Intervention de Christiane Taubira

Séance en hémicycle du 24 juillet 2012 à 15h00
Harcèlement sexuel — Présentation

Christiane Taubira, garde des sceaux, ministre de la justice :

Outre la part que prendra le ministère public, à travers les enquêtes préliminaires ou les informations judiciaires, pour concourir à la manifestation de la vérité, nous avons veillé dans le texte du projet de loi à mieux protéger les témoins et à mieux sanctionner les discriminations.

À moins de nous gargariser à peu de frais, nous devons convenir que l'égalité n'est pas une abstraction, qu'elle se construit à travers l'égalité des droits, des chances, des salaires. Sous la pression des luttes sociales et politiques, cette égalité a permis la conquête du droit de vote et de divers droits civils, dont, par exemple, l'autorité parentale conjointe, la libre disposition de son corps, l'accès aux responsabilités politiques, professionnelles, administratives, le droit à une retraite décente, l'accès au savoir et aux connaissances, et une plus grande visibilité des violences, y compris conjugales.

Certains de ces progrès sont très récents. Le viol, qui est puni depuis 1810 – et même avant cela sous l'Ancien Régime – n'est défini en tant qu'« acte de pénétration de quelque nature que ce soit » que depuis la loi de 1980. Le viol conjugal n'est pénalisé que depuis 1992. Ces luttes ont parfois rassemblé, outre des associations, des syndicats et des partis politiques. Il est arrivé qu'elles prennent l'allure de causes portées par des minorités. Mais le cours des choses nous enseigne que les luttes des minorités, surtout lorsqu'elles revendiquent les mêmes droits pour tous, ne sont pas des luttes minoritaires ! Elles touchent au coeur même du défi de l'égalité, et à ce titre elles concernent la société tout entière ! (Applaudissements sur les bancs des groupes SRC, écologiste, RRDP et GDR.)

Ces luttes nous permettent d'éventer les ruses visant à échapper à l'exigence d'égalité.
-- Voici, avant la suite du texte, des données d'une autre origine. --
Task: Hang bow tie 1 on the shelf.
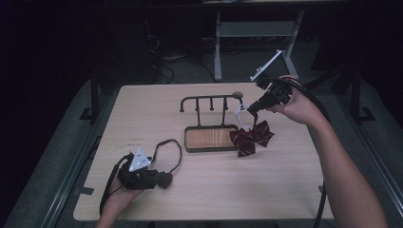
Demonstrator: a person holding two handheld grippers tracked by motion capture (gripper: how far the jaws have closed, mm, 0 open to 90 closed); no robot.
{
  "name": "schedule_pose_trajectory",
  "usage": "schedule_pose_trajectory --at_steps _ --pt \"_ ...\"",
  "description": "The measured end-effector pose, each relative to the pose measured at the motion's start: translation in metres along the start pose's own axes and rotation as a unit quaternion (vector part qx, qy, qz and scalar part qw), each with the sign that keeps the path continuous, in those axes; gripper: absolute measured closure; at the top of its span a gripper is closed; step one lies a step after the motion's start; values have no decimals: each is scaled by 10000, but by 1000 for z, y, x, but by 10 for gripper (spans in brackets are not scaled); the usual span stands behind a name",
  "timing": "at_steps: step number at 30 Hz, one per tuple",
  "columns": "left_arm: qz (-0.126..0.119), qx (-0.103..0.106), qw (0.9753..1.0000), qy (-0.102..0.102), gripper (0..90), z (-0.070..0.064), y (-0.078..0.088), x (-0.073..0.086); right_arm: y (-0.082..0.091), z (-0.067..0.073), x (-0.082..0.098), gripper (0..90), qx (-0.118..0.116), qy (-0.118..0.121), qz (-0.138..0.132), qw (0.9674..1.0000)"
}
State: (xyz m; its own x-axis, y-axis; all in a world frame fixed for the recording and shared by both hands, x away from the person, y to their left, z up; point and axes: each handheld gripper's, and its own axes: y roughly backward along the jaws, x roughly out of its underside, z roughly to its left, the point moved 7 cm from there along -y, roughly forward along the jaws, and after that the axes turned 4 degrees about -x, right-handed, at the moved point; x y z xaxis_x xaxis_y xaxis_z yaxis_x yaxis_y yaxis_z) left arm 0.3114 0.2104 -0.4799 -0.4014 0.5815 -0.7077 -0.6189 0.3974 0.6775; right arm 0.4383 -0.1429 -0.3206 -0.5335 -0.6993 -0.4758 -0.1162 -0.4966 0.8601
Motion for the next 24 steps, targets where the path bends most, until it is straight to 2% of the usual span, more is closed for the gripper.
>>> schedule_pose_trajectory --at_steps 8,24 --pt "-68 10 9999 95 306 -1 0 -1 -3 -10 -4 856 -1 -97 -13 10000" --pt "-46 21 10000 41 305 -1 1 -1 -7 -29 -10 854 133 -351 -48 9993"
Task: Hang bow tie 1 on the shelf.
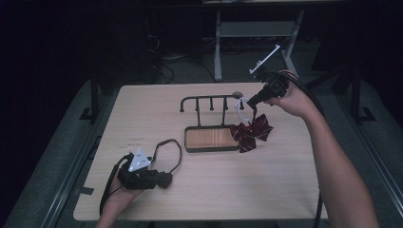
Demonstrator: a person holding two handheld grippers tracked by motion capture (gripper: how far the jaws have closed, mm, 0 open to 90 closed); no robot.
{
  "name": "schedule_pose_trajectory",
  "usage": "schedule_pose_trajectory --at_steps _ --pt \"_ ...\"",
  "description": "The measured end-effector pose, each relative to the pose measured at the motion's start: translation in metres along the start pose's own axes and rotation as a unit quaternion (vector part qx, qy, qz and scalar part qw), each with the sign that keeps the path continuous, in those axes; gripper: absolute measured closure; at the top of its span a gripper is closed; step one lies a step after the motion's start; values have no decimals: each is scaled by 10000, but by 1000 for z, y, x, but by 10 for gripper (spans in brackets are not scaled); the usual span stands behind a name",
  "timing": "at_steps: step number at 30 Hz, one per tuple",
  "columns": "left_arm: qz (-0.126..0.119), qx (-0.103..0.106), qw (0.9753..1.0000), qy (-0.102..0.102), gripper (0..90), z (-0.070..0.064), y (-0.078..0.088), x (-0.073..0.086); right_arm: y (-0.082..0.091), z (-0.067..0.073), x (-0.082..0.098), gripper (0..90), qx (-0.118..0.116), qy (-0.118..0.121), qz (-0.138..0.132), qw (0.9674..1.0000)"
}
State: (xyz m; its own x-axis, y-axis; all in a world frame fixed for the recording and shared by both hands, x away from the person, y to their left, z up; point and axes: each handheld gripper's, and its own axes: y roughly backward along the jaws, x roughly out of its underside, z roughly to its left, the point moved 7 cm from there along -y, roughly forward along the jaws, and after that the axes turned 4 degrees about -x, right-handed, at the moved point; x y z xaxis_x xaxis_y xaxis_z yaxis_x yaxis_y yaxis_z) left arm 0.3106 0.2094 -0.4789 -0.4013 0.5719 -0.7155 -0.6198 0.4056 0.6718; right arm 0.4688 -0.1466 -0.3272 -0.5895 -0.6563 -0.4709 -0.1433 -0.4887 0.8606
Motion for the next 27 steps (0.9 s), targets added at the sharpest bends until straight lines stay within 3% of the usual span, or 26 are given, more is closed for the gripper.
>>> schedule_pose_trajectory --at_steps 13,27 --pt "-9 -2 10000 -2 305 -1 -1 0 -4 -7 2 823 119 -78 -75 9999" --pt "10 26 10000 -22 306 -3 -2 0 -5 -3 20 784 -130 -76 -81 9999"
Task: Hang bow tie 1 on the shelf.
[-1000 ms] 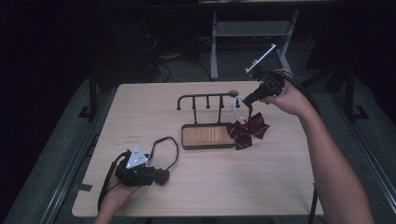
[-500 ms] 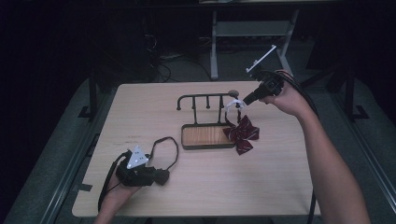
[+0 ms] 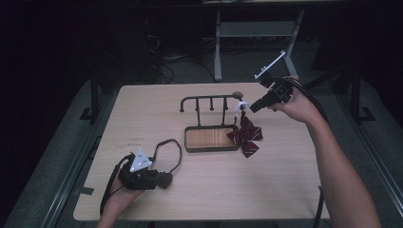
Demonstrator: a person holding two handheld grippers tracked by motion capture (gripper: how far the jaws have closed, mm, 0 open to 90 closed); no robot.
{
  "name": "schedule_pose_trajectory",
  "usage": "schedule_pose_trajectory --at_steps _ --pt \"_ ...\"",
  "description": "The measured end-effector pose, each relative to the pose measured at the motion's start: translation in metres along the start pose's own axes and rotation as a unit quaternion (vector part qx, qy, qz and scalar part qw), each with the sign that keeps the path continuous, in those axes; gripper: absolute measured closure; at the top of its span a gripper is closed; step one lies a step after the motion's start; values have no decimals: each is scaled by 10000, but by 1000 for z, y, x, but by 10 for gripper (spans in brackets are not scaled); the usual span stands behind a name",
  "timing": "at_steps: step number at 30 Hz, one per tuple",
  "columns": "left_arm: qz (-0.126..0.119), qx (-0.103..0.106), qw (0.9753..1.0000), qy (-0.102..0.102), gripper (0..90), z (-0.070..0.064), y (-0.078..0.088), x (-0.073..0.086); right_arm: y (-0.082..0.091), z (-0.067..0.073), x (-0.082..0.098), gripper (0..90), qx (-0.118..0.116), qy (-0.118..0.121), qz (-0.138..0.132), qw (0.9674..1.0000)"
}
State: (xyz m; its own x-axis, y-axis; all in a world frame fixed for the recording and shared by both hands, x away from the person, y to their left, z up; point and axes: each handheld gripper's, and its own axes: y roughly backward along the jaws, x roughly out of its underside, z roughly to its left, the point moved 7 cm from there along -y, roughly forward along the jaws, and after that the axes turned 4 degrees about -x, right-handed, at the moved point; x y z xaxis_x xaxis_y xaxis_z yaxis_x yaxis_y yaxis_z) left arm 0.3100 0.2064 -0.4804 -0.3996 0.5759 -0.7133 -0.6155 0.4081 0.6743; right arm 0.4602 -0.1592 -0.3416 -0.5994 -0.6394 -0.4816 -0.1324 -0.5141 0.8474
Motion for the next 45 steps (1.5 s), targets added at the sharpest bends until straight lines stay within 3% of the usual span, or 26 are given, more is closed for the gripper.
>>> schedule_pose_trajectory --at_steps 10,45 --pt "52 2 10000 -7 305 0 0 1 0 1 13 709 -129 3 -18 9999" --pt "75 -1 10000 -21 305 0 -2 2 -20 5 54 588 -385 -56 -60 9992"
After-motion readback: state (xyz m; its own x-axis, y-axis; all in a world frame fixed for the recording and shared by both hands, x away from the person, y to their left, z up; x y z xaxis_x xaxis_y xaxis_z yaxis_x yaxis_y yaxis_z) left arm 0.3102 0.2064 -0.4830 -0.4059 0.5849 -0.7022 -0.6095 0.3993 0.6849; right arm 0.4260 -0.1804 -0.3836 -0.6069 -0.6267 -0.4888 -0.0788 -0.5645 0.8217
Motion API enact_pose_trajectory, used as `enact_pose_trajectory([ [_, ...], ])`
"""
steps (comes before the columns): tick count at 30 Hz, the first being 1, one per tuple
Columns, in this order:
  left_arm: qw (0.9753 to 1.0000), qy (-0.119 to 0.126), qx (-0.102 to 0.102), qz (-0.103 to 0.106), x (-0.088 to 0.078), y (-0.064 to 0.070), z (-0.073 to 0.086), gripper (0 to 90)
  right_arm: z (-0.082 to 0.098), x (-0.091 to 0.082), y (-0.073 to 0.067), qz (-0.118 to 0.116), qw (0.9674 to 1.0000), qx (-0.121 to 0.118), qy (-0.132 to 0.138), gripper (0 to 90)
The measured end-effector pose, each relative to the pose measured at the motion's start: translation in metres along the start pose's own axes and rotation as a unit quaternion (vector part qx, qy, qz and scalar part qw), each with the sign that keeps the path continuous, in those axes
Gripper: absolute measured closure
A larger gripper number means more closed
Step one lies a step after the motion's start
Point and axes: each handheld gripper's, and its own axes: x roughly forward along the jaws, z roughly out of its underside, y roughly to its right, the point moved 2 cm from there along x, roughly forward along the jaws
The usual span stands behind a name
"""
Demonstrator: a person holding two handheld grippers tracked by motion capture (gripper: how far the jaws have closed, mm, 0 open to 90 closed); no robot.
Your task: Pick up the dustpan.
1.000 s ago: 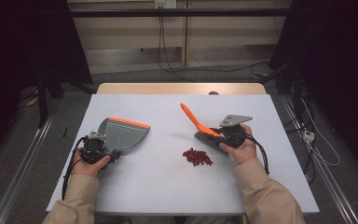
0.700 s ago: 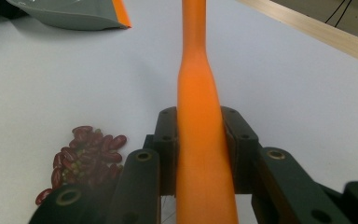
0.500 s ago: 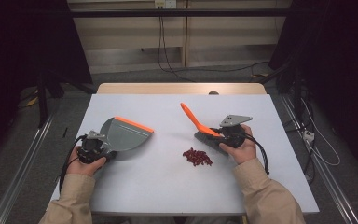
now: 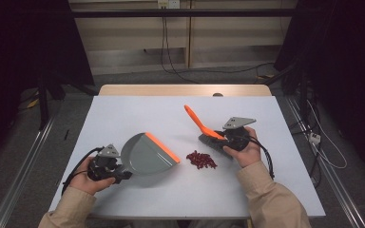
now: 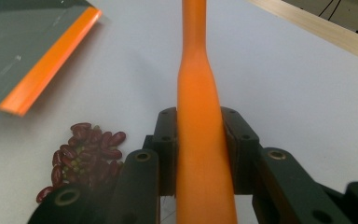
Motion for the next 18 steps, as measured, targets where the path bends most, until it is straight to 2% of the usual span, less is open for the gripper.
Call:
enact_pose_trajectory([
  [1,1.0000,-0.001,0.000,0.007,0.003,0.003,-0.001,64.3,-0.001,0.000,0.000,0.000,1.0000,0.002,-0.002,70.0],
  [5,0.9994,-0.014,0.025,0.021,0.010,0.011,-0.002,64.3,-0.006,-0.003,-0.002,0.002,0.9999,0.008,-0.008,67.1],
  [8,0.9991,-0.014,0.032,0.023,0.012,0.016,-0.003,64.2,-0.010,-0.006,-0.005,0.008,0.9998,-0.002,-0.017,66.8],
  [9,0.9984,-0.018,0.045,0.027,0.012,0.017,-0.003,64.2,-0.011,-0.007,-0.006,0.015,0.9996,-0.009,-0.020,66.9],
  [11,0.9981,-0.012,0.047,0.039,0.014,0.021,-0.004,64.3,-0.011,-0.009,-0.007,0.018,0.9995,-0.008,-0.023,67.3],
  [13,0.9976,-0.017,0.056,0.038,0.016,0.027,-0.006,64.2,-0.011,-0.009,-0.008,0.022,0.9990,-0.015,-0.037,69.7],
  [17,0.9952,-0.024,0.083,0.047,0.020,0.035,-0.010,64.2,-0.008,-0.010,-0.009,0.033,0.9983,-0.001,-0.047,71.1],
  [18,0.9928,-0.035,0.104,0.048,0.021,0.035,-0.011,64.2,-0.008,-0.012,-0.009,0.036,0.9980,-0.001,-0.052,71.1],
])
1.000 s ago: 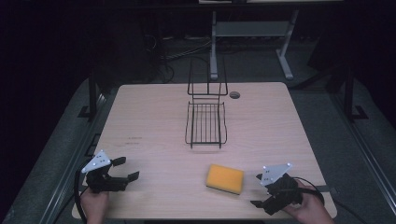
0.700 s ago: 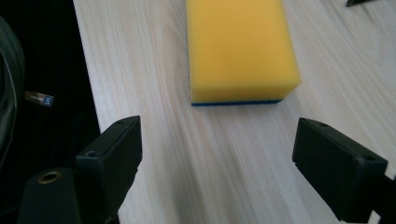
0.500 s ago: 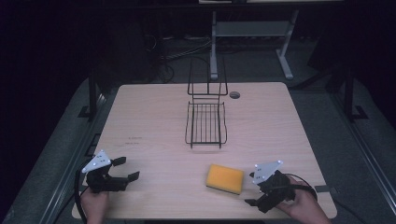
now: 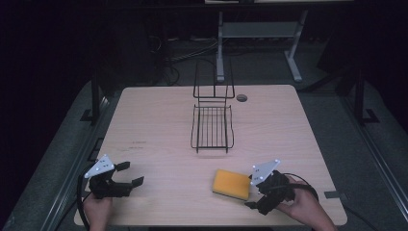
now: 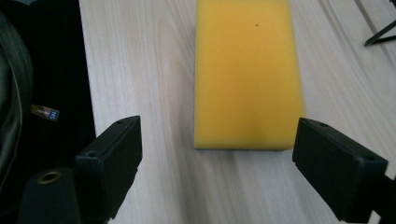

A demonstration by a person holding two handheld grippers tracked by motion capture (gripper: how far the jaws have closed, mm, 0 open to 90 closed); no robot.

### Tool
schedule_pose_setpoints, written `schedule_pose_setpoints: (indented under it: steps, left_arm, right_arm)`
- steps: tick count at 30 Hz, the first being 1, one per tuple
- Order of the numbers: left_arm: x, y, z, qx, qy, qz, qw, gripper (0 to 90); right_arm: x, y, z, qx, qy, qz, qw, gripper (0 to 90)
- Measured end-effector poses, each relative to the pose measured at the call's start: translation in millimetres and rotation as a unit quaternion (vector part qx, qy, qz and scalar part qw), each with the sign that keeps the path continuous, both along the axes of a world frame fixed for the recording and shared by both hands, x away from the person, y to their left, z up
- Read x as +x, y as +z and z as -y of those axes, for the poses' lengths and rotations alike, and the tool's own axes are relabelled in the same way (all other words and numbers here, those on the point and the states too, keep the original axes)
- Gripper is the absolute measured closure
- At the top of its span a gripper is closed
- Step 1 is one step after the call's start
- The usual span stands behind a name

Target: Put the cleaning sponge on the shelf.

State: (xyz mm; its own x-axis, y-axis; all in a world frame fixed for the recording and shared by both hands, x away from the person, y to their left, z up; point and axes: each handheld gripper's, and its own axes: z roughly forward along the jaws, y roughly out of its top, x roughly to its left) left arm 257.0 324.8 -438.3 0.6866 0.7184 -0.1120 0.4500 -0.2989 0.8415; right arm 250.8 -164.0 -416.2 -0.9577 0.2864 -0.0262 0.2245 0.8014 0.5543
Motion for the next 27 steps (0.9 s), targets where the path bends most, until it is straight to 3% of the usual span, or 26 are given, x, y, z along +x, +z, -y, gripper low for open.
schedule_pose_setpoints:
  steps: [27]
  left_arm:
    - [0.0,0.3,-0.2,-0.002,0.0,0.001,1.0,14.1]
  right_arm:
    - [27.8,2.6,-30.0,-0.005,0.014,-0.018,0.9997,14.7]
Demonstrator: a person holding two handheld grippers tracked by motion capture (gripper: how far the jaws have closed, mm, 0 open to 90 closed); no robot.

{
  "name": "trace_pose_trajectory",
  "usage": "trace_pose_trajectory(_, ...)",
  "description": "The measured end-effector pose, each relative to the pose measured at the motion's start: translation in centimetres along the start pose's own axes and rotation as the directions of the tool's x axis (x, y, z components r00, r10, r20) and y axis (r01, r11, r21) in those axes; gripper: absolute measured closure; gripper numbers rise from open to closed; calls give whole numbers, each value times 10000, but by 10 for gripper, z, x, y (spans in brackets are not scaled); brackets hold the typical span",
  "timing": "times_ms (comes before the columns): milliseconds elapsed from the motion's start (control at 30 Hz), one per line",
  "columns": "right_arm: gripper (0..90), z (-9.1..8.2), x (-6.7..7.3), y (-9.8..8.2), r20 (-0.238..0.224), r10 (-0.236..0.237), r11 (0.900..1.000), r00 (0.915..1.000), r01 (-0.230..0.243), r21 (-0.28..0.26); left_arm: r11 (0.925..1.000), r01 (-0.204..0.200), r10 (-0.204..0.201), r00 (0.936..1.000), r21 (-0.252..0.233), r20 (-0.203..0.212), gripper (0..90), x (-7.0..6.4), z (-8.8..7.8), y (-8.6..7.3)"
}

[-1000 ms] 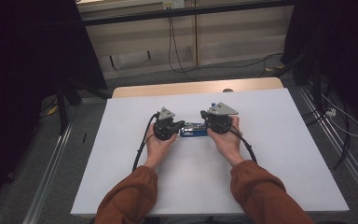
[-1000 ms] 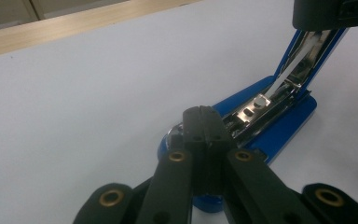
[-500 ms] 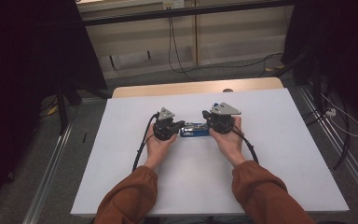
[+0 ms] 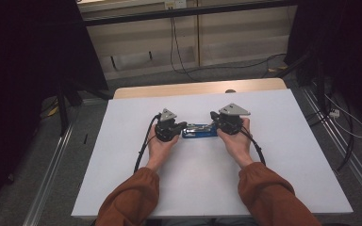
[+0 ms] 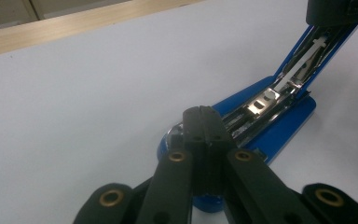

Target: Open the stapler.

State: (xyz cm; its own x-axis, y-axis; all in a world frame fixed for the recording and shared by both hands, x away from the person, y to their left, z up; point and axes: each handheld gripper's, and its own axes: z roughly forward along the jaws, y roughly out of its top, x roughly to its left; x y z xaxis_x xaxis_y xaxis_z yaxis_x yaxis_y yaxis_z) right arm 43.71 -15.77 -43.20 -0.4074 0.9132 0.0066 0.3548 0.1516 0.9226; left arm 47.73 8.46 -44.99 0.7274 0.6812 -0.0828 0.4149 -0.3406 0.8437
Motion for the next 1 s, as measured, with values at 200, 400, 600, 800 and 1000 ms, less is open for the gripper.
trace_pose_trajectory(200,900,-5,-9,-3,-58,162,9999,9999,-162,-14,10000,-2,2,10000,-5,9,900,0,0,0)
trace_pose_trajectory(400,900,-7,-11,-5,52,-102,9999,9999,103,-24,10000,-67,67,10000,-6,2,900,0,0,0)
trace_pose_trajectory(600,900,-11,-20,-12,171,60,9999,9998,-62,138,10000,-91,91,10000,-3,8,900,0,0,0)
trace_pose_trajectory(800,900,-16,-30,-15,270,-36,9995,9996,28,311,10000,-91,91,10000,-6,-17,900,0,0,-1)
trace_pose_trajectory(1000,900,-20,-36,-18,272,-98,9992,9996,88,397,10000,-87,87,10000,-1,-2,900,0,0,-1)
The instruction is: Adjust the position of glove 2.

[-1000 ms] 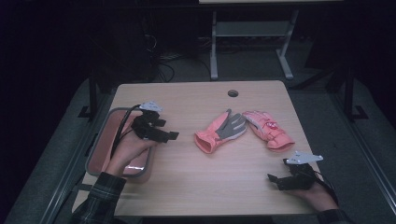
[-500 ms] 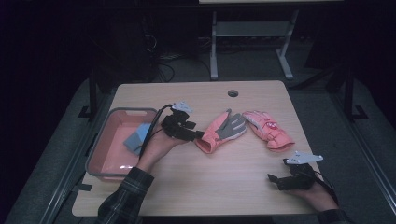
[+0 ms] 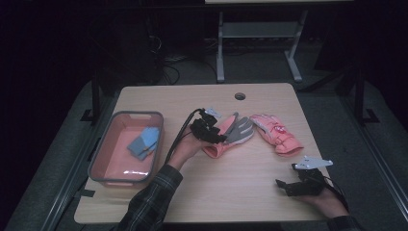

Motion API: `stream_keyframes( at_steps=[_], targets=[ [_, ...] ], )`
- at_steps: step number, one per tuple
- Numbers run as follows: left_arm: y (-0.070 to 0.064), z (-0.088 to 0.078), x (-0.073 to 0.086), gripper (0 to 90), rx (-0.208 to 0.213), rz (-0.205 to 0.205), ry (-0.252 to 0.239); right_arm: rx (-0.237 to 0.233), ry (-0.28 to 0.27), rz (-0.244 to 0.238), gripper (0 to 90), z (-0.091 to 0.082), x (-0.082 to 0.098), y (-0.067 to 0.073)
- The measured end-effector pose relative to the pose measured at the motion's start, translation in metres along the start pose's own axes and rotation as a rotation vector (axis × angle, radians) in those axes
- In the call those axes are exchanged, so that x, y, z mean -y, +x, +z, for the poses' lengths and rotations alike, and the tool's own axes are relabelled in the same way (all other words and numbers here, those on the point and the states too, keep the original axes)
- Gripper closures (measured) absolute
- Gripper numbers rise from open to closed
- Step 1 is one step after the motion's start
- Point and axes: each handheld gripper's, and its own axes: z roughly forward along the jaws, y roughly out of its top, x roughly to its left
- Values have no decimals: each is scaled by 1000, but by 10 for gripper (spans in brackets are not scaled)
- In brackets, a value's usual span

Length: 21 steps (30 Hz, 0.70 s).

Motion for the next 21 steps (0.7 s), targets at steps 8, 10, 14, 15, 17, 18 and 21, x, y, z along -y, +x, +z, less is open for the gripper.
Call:
stream_keyframes(
  at_steps=[8,10,14,15,17,18,21],
  targets=[
    [18,9,6,747,-21,-25,18,0,0,2,93,0,0,0],
    [20,12,9,790,-15,-48,17,0,0,0,93,0,0,0],
    [18,13,13,892,22,-43,41,0,0,0,93,0,0,0],
    [16,12,14,893,25,-35,47,0,0,0,93,0,0,0],
    [12,10,17,894,38,-26,49,0,0,0,93,0,0,0],
    [9,8,18,894,49,-27,53,0,0,0,93,0,0,0],
    [0,4,24,895,70,-14,59,0,0,0,93,0,0,0]
  ],
)
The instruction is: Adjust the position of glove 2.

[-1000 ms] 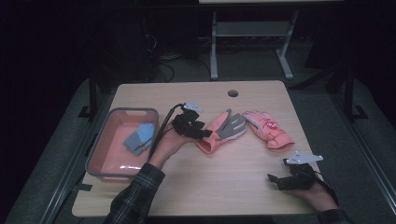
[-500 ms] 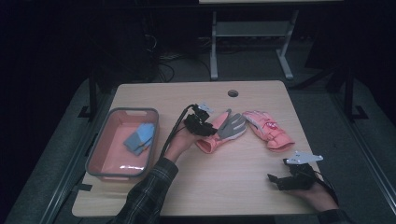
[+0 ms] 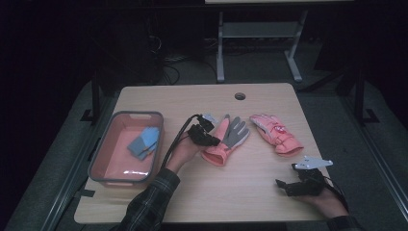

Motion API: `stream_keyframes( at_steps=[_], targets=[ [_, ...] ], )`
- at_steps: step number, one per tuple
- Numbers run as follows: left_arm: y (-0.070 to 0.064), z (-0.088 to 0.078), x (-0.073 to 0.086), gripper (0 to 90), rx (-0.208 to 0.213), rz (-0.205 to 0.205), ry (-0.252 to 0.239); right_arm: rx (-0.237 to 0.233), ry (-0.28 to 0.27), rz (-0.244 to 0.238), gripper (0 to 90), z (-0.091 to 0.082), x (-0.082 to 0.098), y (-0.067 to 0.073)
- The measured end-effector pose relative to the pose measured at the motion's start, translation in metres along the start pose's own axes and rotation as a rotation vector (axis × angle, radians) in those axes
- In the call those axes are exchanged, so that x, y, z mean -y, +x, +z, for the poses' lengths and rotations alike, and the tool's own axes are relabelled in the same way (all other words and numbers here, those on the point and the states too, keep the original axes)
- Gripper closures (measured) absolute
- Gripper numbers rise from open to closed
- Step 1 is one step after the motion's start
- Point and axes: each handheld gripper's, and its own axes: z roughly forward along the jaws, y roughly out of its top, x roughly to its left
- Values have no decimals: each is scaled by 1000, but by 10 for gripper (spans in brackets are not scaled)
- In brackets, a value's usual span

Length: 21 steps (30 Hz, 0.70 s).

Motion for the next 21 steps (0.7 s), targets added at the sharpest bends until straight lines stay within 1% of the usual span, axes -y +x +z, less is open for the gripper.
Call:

Elles ne sont pas exclusivement nationales : nous avons été récemment assez contrariés par l'échec de la 56e session de la Commission de la condition de la femme de l'Organisation des Nations unies. Cet échec augure mal de la prochaine session, qui portera sur la prévention et l'élimination de toutes les formes de violences contre les femmes et les fillettes. Nous savons à quel point les délégations nationales sont plus combatives et plus efficaces lorsqu'elles sont porteuses d'un mandat clair de refus et de condamnation. A contrario, nous savons bien à quel point nos engagements internationaux nous ont parfois protégés contre les relâchements de notre propre vigilance. La Cour européenne des droits de l'homme nous rappelle ainsi de temps en temps à quelle hauteur nous avons nous-mêmes placé la protection des libertés.

Mais regardons les choses en face. Le harcèlement sexuel a prospéré à l'ombre d'une acceptabilité collective qui a produit un sentiment de bon droit chez de nombreux auteurs, et chez de nombreuses victimes l'intériorisation de l'idée que ces comportements sexistes sont finalement inévitables, voire, parfois, que leur propre attitude a pu paraître provocatrice et, donc, a pu justifier ces gestes, ces propos, ces injonctions sexuelles.

Les victimes savent que leur silence gêné peut parfois être interprété comme un consentement. Elles savent aussi que leur « non » peut être perçu comme une grossièreté. Mais, par-delà ces éléments subjectifs, elles savent parfaitement que pèse lourdement le risque réel de perdre leur emploi, de ne pas obtenir un logement, de ne pas obtenir un diplôme.